Start of Input data

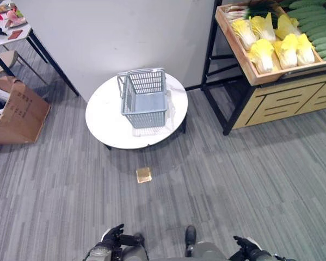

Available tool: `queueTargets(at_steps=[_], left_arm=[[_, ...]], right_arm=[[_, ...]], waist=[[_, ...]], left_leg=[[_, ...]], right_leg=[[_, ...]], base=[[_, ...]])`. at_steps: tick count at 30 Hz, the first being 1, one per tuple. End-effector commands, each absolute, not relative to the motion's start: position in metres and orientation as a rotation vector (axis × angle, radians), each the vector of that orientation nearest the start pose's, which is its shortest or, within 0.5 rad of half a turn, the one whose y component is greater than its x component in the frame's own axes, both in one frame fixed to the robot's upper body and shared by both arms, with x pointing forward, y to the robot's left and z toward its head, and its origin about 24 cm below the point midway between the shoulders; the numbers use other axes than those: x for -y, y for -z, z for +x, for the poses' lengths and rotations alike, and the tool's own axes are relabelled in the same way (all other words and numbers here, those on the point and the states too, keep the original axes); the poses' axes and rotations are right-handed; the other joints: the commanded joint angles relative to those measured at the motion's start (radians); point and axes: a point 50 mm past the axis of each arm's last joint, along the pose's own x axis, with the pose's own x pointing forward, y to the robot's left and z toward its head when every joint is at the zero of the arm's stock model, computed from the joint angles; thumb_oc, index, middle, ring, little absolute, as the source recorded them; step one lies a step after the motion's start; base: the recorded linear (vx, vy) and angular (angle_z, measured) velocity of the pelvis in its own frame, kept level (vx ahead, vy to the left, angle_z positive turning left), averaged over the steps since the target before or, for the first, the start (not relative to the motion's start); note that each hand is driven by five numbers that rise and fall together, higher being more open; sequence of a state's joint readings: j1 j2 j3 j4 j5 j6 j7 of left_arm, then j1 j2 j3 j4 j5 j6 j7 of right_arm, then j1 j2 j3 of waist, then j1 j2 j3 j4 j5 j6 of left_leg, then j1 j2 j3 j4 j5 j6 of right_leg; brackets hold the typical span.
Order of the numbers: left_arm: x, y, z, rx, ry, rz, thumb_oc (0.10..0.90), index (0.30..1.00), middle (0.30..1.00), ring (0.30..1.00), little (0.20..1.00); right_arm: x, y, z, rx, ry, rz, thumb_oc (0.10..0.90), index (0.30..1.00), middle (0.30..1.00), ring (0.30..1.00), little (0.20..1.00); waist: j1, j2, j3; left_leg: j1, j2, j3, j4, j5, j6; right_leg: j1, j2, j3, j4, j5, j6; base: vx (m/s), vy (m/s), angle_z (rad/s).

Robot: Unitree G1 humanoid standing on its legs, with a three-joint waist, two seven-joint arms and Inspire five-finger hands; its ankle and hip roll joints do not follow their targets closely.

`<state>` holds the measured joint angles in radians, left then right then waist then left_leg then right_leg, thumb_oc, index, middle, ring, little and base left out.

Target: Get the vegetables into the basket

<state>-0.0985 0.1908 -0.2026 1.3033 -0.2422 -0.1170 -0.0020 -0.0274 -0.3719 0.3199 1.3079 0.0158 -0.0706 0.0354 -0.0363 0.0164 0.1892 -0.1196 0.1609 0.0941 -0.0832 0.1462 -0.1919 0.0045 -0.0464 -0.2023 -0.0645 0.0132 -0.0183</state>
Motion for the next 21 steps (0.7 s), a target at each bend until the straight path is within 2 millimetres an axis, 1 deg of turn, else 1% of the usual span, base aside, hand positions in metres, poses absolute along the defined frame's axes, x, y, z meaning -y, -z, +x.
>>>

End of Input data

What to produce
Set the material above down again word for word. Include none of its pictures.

Result of the task
Available tool: `queueTargets(at_steps=[_], left_arm=[[_, ...]], right_arm=[[_, ...]], waist=[[_, ...]], left_leg=[[_, ...]], right_leg=[[_, ...]], base=[[_, ...]])`. at_steps: tick count at 30 Hz, the first being 1, one per tuple. End-effector commands, each absolute, not relative to the motion's start: position in metres and orientation as a rotation vector (axis × angle, radians), each the vector of that orientation nearest the start pose's, which is its shortest or, within 0.5 rad of half a turn, the one whose y component is greater than its x component in the frame's own axes, both in one frame fixed to the robot's upper body and shared by both arms, with x pointing forward, y to the robot's left and z toward its head, and its origin about 24 cm below the point midway between the shoulders; the numbers use other axes than those: x for -y, y for -z, z for +x, for the poses' lengths and rotations alike, and the tool's own axes are relabelled in the same way (all other words and numbers here, those on the point and the states too, keep the original axes); the poses' axes and rotations are right-handed; the other joints: the commanded joint angles relative to those measured at the motion's start (radians); point and axes: a point 50 mm past the axis of each arm's last joint, along the pose's own x axis, with the pose's own x pointing forward, y to the robot's left and z toward its head when every joint is at the zero of the arm's stock model, computed from the joint angles; thumb_oc, index, middle, ring, little absolute, as the source recorded them; step one lies a step after the motion's start; base: the recorded linear (vx, vy) and angular (angle_z, measured) velocity of the pelvis in its own frame, kept level (vx ahead, vy to the left, angle_z positive turning left), averaged over the steps since the target before or, for the first, the start (not relative to the motion's start); note that each hand is driven by five numbers that rise and fall together, higher being more open; sequence of a state's joint readings: j1 j2 j3 j4 j5 j6 j7 of left_arm, then j1 j2 j3 j4 j5 j6 j7 of right_arm, then j1 j2 j3 of waist, then j1 j2 j3 j4 j5 j6 of left_leg, then j1 j2 j3 j4 j5 j6 of right_leg; brackets hold the typical span.
Order of the numbers: left_arm: x, y, z, rx, ry, rz, thumb_oc (0.10..0.90), index (0.30..1.00), middle (0.30..1.00), ring (0.30..1.00), little (0.20..1.00); right_arm: x, y, z, rx, ry, rz, thumb_oc (0.10..0.90), index (0.30..1.00), middle (0.30..1.00), ring (0.30..1.00), little (0.20..1.00); waist: j1, j2, j3; left_leg: j1, j2, j3, j4, j5, j6; right_leg: j1, j2, j3, j4, j5, j6; base: vx (m/s), vy (m/s), angle_z (rad/s).

Robot: Unitree G1 humanoid standing on its legs, with a three-joint waist, two seven-joint arms and Inspire five-finger hands; its ankle and hip roll joints do not follow their targets closely.

`<state>` holds the measured joint angles in radians, left then right then waist then left_leg then right_leg, thumb_oc, index, middle, ring, little and base left out.

Target: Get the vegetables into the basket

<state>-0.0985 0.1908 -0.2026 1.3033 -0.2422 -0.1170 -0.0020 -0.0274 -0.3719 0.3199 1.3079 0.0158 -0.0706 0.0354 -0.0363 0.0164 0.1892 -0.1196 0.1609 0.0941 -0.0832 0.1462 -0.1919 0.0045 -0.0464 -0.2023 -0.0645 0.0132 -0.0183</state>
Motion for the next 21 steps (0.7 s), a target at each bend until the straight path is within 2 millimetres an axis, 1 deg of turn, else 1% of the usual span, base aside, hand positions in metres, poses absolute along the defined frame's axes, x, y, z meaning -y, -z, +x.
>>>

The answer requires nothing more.